I can remember that... wasn't it the first Opteron, that made 64-bit hardware affordable in 2003? (edit: Yes.)

Quote:
Which is why all the Windows distributions had an \amd64 folder, even when installing on an Intel x64. And boy, didn't Intel hate THAT.
Suck it up Intel... there is enough stuff that AMD has had to license/use from Intel.

While I can't say I 'hate' AMD (or ATI), I don't really like them either. Every time I encounter something known as "weird shit", it almost always is on a computer running an AMD part, be it a CPU or graphics card. Maybe it's just me :X But, as you say, we need another force in the market to prevent an Intel monopoly.

=====

Regarding CPU and mainboard, I've been looking into that. The i7-5820 costs €400 over here, and the cheapest mainboard is the Gigabyte GA-X99-UD4 at €200, which can handle up to 64GB RAM.

When comparing the 5820 to the 4790, there is not a big difference.... The difference is 15%. However, the setup is *much* more expensive because the CPU is +/- €100 extra, the mainboard is twice as expensive as I would pay for a good socket 1150, and DDR4 memory is almost twice as expensive as DDR3. (Dutch prices.)

A mainboard, 6-core i7-5820, 16GB setup would cost me €800 at least.
A mainboard, 4-core i7-4790K, 16GB setup would cost me €500 on average; less if I wanted to.

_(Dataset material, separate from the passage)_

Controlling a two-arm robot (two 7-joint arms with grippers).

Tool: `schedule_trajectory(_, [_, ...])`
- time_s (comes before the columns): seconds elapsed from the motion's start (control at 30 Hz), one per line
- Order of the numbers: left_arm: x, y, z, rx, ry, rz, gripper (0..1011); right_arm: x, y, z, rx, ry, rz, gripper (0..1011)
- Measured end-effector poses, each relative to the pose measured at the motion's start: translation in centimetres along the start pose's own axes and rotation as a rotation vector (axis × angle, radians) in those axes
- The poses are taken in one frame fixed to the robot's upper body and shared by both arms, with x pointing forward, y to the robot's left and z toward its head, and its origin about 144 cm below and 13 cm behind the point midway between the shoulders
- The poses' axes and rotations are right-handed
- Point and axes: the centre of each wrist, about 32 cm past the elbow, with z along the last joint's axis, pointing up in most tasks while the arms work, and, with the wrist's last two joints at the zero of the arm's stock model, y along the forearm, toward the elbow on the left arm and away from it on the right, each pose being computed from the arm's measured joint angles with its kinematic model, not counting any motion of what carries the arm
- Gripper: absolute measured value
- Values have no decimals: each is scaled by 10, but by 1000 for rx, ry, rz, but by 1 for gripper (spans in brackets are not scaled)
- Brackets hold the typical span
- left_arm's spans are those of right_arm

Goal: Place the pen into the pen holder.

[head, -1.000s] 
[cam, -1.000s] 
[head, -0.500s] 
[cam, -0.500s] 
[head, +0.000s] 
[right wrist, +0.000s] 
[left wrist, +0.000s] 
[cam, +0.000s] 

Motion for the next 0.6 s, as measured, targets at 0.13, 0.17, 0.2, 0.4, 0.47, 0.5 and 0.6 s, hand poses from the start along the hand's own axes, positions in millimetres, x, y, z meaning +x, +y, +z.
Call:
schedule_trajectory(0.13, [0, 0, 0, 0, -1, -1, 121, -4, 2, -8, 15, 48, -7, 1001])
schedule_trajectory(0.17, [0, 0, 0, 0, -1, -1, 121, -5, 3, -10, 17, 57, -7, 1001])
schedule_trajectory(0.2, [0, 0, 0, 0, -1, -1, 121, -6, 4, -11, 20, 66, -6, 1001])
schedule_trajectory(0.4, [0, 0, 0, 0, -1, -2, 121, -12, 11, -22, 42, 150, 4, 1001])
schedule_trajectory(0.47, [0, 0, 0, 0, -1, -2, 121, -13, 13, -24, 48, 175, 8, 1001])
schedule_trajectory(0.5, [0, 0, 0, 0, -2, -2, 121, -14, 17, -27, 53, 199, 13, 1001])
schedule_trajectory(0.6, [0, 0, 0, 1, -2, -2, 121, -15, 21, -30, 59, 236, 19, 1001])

While I would normally take the i7-5820 over the i7-4790K, even at a somewhat higher price, >= €300 extra for 15% performance gain (and a LOT of performance loss when not using all cores) is a bit much I think. In addition, I won't ever fill up those 8 memory slots to hold 64GB before the entire computer gets obsolete.

The difference in price is a quite powerful graphics card such as the GTX 970 or it's successor, and I think that, if the i7-4790K becomes too old to handle stuff, the i7-5820 will be as well, because of the marginal difference.

(By comparison, the upgrade from the E8500 to the Q8400 boosted the performance of this computer by about 40%, not to mention the HDD->SSD and 9600GT -> GTX 560 upgrades, and because I could sell the older hardware at OK prices, it wasn't an expensive upgrade either.)

Maybe I'm yet sticking to a 4 core i7 and DDR3... except if something drastically changes in the next 6 months.

Last edited by Katsunami; 05-03-2015 at 12:50 PM.